__TASK REQUIREMENTS__
Please copy each line below that contains the string "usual".

__DATASET CONTENT__

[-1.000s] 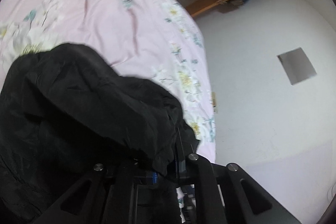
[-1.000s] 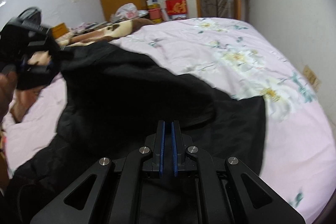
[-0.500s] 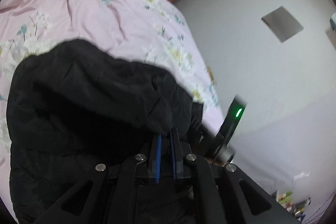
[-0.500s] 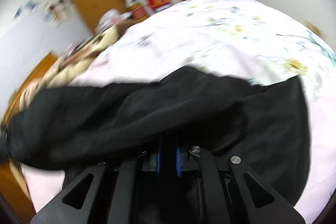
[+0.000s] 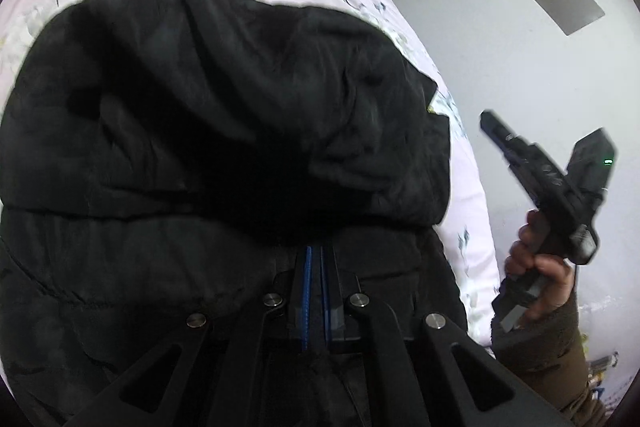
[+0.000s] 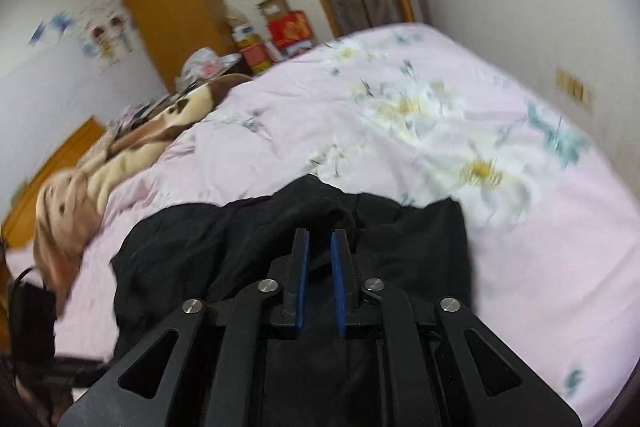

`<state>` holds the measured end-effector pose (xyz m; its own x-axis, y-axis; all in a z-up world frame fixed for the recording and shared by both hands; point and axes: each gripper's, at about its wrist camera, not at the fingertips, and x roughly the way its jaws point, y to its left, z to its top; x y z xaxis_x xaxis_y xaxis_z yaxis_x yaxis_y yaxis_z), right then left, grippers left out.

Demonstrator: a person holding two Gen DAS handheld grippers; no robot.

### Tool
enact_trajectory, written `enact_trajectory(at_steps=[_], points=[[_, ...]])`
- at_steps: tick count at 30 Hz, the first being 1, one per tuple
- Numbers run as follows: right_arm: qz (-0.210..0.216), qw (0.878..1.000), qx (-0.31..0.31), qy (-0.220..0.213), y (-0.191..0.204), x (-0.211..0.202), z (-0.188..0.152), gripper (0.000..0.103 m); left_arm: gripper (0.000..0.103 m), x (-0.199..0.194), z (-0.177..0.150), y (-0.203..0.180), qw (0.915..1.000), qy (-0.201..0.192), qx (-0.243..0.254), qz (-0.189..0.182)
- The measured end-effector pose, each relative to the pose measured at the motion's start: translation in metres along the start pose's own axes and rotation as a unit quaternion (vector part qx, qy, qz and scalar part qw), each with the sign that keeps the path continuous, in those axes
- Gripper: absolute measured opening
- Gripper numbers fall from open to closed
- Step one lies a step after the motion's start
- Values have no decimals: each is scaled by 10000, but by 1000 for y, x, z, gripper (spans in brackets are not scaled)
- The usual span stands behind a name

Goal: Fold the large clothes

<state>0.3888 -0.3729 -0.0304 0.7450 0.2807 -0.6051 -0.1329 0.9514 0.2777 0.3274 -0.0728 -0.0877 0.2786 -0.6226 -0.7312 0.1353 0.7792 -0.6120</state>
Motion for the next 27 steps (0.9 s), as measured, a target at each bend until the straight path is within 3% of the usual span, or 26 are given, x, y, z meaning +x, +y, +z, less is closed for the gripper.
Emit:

__RESULT OF THIS EXERCISE__
- The usual span stands behind a name
Motion for the next 27 steps (0.9 s), as measured, a target at each bend until the straight path is within 3% of the usual span, or 26 are given, x, y, z meaning +x, +y, +z, less is closed for the gripper.

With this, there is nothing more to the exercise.